▶ DESCRIPTION OF THE TASK
Please return the data that follows precisely as written, but without the images.

▶ INFORMATION SUPPLIED
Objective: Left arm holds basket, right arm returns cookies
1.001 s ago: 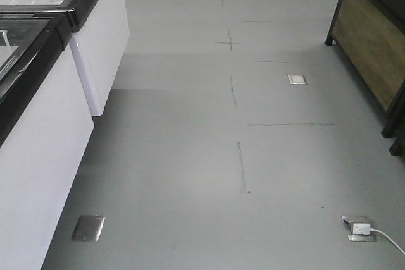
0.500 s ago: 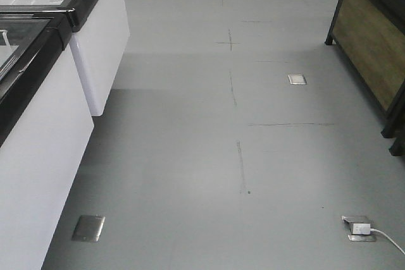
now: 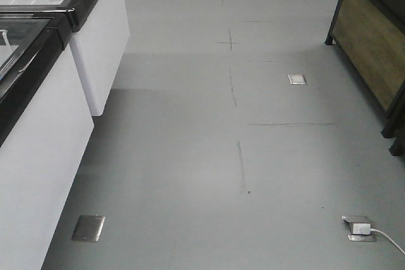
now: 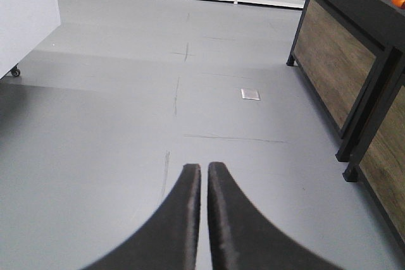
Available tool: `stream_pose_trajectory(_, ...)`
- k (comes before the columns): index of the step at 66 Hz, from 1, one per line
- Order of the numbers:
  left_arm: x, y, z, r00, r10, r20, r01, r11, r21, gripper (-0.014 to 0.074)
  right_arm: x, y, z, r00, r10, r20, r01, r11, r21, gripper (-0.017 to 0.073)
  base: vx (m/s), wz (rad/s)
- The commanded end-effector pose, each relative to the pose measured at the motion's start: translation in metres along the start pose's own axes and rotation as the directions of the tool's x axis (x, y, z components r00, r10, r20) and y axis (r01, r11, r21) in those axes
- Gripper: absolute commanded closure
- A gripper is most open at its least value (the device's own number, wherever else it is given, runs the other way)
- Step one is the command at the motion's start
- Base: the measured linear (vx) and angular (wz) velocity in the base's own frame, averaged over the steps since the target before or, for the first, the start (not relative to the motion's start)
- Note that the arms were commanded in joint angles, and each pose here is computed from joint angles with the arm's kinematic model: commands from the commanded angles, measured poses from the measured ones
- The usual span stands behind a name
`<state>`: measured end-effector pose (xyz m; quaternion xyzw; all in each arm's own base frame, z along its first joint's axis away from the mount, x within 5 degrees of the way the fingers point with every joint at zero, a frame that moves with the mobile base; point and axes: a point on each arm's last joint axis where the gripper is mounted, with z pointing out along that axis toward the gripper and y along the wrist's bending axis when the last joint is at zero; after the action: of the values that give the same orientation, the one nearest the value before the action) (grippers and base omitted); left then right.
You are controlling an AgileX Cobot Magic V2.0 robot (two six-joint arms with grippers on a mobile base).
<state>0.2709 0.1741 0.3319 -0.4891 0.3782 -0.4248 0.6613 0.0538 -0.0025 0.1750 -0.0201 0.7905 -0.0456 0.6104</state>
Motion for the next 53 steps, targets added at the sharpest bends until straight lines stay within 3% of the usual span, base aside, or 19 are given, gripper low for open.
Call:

▶ TASK RESPONSE
Objective: Left arm holds basket, right arm returns cookies
1.001 s ago: 
0.500 s ago: 
now: 
now: 
Available tool: `stream_pose_trajectory(_, ...)`
- k (comes before the columns): index of the step at 66 Hz, from 1, one per line
- Order of the numbers:
  left_arm: x, y, z, r00, r10, r20, r01, r11, r21, gripper (-0.014 to 0.074)
  right_arm: x, y, z, r00, r10, r20, r01, r11, r21, gripper (-0.017 to 0.073)
  base: vx (m/s), wz (rad/s)
- The commanded end-effector pose, each relative to the pose measured at the motion's start: translation in metres along the start pose's own axes and rotation as the directions of the tool's x axis (x, y, z components r00, r10, r20) and y axis (r01, r11, r21) in those axes
- Gripper: absolute commanded closure
- A gripper is most open at its least value (the device's own number, wherever else it is given, runs the other way)
- Step one is the command at the motion's start
- Base: the measured linear (vx) and angular (wz) velocity in the base's own frame, averaged over the steps since the target before or, for the first, the start (not relative to the motion's start)
- Note that the arms were commanded in joint angles, and each pose here is computed from joint angles with the arm's kinematic model: commands from the commanded angles, measured poses from the measured ones
- The usual span stands behind a name
`<state>`: measured end-effector pose (xyz m; quaternion xyzw; all in each arm's own base frame, z along its first joint's axis away from the mount, x within 5 degrees of the way the fingers point with every joint at zero, a frame that moves with the mobile base; point and axes: a point on each arm's last joint axis where the gripper is mounted, with z pointing out along that axis toward the gripper and y along the wrist's bending axis when the last joint is at zero; after the action: of the values that give the same orientation, the one nearest the value before the action) (grippers and base omitted); left then right.
You are controlling an AgileX Cobot Magic V2.0 robot (two six-joint arms with grippers on a mobile base).
<state>0.2709 0.1741 0.3319 -0.4891 0.3782 -0.4248 0.6613 0.0538 -0.0025 0.1750 -0.0201 0.7905 -0.0456 0.6104</state>
Motion for the next 53 steps, targets added at the sharpest bends until straight lines stay within 3% of the usual span, base aside, or 19 are given, gripper low for open.
Call:

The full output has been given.